How to get a better NPS Survey?
At Softbrik, we have thought about improving the NPS long and hard and have created a whole new mechanism for measuring it.
1. Voice & Image Based
The primary problem that companies face is that customers do not want to type long sentences and give input. Hence we have replaced text based explanation with multiple voice messages for customers to quickly talk in 10 seconds vs. typing the same over 2 minutes. You can also put images for people to tap and identify contexts instead of typing (called Image Association).
2. Open-Ended Categorization
While we still collect the 10 point NPS score, we nuance that with the customer feedback and categorizing the feedback with our AI algorithm. Depending on what people say the Promoter and Detractor contexts are identified and it nuances the ratings with broader categorization.
3. Avoid Vanity Metrics
Just like surveys, NPS can become a vanity metrics of recommendatbility. Hence it is important to check them but not make them the north star of all Customer Acquisition and Retention strategies including rewarding your organization as that incentivizes filling up scorecards over solving true problem drivers.
4. Focus on Qualitative Data
Human beings are far more consistent when describing a scene with adjectives than ratings. Hence collect detailed feedback with adjectives and then try to extract sense out of them manually or with the help of AI/ML.
5. 10 Second design
Good NPS surveys are short and fit within 1 screen and 2 scrolls of a standard iPhone or Android Phone taking at the maximum 30 seconds. Low barrier to give feedback increases response rate by 250 – 300%. However having the voice and/or image element increases attention and reduces low attention errors like wrong tapping.
How to improve your NPS Collection?
In Softbrik, we use the power of browser based Voice-to-Text to help teams create truly open ended NPS surveys.
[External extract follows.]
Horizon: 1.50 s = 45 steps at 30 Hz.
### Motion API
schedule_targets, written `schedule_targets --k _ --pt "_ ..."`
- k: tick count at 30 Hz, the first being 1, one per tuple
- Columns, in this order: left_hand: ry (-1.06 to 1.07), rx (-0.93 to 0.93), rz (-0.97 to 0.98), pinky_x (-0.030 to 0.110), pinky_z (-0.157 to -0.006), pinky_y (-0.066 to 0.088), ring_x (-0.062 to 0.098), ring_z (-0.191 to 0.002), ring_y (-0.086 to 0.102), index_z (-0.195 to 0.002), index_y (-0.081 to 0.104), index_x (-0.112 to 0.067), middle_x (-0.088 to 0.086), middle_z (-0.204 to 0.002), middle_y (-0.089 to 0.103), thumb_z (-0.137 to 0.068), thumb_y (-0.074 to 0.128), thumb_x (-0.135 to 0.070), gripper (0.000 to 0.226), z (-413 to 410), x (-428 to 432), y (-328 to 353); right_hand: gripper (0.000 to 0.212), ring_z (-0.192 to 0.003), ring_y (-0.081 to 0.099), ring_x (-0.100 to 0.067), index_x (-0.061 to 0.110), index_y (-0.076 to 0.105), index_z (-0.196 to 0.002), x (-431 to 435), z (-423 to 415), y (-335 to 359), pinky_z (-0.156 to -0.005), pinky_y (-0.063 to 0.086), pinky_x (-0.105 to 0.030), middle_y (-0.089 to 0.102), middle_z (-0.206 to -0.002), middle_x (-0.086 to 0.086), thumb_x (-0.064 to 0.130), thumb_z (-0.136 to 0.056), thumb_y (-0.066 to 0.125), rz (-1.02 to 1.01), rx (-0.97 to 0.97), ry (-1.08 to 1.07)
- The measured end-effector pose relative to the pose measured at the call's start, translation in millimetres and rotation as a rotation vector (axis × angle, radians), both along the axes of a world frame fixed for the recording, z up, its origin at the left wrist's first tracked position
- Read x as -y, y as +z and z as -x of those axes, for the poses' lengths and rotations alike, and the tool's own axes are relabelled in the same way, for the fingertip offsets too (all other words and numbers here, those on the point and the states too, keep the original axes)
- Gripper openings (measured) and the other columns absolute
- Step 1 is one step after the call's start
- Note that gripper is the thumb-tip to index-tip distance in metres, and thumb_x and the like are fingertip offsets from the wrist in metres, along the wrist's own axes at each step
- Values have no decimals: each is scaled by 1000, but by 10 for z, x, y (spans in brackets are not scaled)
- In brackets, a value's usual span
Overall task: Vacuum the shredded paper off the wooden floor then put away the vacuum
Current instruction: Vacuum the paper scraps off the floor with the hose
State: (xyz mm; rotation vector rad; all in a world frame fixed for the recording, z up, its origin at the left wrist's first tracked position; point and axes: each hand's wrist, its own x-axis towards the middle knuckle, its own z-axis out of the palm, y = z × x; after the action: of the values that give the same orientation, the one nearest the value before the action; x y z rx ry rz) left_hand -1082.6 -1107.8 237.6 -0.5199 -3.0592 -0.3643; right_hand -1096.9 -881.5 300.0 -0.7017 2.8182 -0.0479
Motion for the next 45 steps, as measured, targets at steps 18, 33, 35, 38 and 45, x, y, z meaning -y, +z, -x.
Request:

Your team can design NPS voice feedback forms that are shared with your customers throughout their life journey like pre-sales, usage feedback, support and re-purchase. The forms are shared as either QR Codes or Web-links on websites and email. Customers just click or scan and talk in 22 languages. As talking is easier than typing we increase response rates by up to 500% and in 10 seconds capture 5 times more information than written text.
Our Machine Learning transcribes the voice to text, identifying critical Problem Drivers much deeper than just ratings from open ended customer responses. Additionally it translates the feedback to the team’s common language, accommodates for minor variations in accents, tones and phrasing by languages.
The feedback are finally grouped by tags with emotional analysis for either quick bulk response or deeper structural solutions. This layers the NPS rating score with nuances of customer expectations and behaviours than just following the single point score blindly.